While it is certainly valid for Foucault to say that, with Don Quixote, Cervantes was expressing a new experience of the world, and that this expression thus became the first modern work of literature, in a sense this claim is not radical enough, because it doesn’t grasp the extent to which Cervantes’ creation encapsulated the complexity of this new world. To be sure, Foucault recognizes the reflexivity in Don Quixote, especially in part two: “In the second part of the novel, Don Quixote meets characters who have read the first part of his story, and recognize him, the real man, as the hero of the book. Cervantes’s text turns back on itself, thrusts itself back into its own density, and becomes the object of its own narrative.” But Foucault is interested in this redoubling primarily as it concerns the relation Don Quixote holds to books, whether the tales of chivalry or the text of his own tales. This relation is characterized by the archaic model of resemblances: “The first part of the hero’s adventures plays in the second part the role originally assumed by the chivalric romances. Don Quixote must remain faithful to the book that he has now become in reality.”
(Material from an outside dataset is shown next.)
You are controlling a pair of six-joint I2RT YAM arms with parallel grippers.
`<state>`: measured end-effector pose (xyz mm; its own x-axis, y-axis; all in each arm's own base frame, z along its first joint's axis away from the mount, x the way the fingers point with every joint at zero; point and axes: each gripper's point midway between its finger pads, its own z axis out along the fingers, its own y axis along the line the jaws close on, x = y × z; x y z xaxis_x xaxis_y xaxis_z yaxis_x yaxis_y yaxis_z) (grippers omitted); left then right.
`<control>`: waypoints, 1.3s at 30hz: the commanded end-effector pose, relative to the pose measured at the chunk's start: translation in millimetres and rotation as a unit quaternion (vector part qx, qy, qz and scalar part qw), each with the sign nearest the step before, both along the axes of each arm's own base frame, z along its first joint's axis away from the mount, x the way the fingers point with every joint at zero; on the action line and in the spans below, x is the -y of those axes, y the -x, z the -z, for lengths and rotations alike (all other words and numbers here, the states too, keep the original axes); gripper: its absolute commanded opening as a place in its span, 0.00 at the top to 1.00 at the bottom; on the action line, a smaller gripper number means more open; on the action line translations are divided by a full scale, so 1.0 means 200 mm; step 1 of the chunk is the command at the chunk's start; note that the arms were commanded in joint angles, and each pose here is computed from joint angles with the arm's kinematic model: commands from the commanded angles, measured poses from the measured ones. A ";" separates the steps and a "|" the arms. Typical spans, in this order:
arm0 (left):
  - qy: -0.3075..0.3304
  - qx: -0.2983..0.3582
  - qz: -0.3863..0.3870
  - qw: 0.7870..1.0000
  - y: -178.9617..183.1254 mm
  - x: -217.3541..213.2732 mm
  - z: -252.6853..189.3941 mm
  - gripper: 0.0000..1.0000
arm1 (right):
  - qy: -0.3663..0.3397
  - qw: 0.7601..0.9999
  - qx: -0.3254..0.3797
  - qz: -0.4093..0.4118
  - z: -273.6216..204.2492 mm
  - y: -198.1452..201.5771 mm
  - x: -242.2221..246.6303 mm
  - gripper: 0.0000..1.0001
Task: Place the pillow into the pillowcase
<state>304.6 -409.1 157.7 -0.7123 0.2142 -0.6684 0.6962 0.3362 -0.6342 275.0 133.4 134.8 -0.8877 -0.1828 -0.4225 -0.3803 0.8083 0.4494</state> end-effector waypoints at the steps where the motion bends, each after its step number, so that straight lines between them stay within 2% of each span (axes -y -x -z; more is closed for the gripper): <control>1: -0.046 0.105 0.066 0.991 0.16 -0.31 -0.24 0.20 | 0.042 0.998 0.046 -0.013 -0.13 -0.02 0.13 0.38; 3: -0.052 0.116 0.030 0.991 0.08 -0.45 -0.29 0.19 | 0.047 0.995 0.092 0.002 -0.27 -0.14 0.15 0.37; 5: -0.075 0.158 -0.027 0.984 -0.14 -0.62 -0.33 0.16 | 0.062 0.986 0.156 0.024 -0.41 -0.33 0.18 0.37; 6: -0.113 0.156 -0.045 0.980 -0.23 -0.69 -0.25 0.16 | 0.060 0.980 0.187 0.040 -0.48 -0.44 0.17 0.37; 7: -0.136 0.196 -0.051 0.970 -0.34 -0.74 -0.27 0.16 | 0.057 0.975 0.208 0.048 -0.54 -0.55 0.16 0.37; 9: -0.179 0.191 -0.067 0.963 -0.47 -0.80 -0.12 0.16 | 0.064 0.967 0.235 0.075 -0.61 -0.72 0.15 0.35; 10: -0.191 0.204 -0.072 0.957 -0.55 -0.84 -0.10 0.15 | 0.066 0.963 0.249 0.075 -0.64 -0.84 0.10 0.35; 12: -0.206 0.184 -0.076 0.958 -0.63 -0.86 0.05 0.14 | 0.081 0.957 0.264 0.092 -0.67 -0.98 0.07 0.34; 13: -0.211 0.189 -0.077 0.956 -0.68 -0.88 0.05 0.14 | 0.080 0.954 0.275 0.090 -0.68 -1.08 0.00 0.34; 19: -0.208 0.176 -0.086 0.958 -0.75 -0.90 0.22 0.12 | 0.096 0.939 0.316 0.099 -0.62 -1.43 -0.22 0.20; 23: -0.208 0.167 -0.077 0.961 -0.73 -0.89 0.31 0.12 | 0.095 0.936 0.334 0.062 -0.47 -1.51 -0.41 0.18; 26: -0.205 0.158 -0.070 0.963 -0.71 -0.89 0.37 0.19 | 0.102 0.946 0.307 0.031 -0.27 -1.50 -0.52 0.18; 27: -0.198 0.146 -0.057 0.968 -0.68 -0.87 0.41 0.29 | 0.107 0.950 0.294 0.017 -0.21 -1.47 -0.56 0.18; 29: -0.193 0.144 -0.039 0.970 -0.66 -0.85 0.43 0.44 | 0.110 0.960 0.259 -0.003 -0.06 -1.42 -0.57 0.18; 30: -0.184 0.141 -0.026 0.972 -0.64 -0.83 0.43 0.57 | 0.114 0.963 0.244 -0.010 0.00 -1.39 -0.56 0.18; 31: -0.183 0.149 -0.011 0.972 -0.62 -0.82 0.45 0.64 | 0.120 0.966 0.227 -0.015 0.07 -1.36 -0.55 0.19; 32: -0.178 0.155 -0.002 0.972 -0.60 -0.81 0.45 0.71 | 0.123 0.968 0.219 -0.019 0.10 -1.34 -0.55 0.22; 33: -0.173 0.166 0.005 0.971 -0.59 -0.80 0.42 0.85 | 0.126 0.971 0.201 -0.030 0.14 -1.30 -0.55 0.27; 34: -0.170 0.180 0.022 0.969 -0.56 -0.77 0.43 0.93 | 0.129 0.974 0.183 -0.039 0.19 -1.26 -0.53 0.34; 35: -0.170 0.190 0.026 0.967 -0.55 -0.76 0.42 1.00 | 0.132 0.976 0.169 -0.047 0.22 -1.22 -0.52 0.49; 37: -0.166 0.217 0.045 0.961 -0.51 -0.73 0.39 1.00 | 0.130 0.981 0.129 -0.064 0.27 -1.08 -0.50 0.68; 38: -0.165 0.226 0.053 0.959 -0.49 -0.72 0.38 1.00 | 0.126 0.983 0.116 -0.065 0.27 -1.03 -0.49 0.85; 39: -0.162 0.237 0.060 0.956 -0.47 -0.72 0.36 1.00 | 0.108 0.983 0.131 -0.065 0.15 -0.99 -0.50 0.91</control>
But while the character Don Quixote may indeed be understood as an emblem of this archaic way of knowing, Cervantes’ book is far more concerned with what it means to become something “in reality.” In other words, his creation is ultimately an exploration of the crisis of reality provoked by the kind of upheaval and unhinging of the individual’s perspective on the world that Foucault and Heidegger describe in their respective works. As both the framing of the world and the redoubling of spaces and characters with that frame is necessitated by this organization of knowledge, Cervantes’ innovation can be seen as an exploration in writing of the processes and ramifications, in art and in political reality, of both of these functions.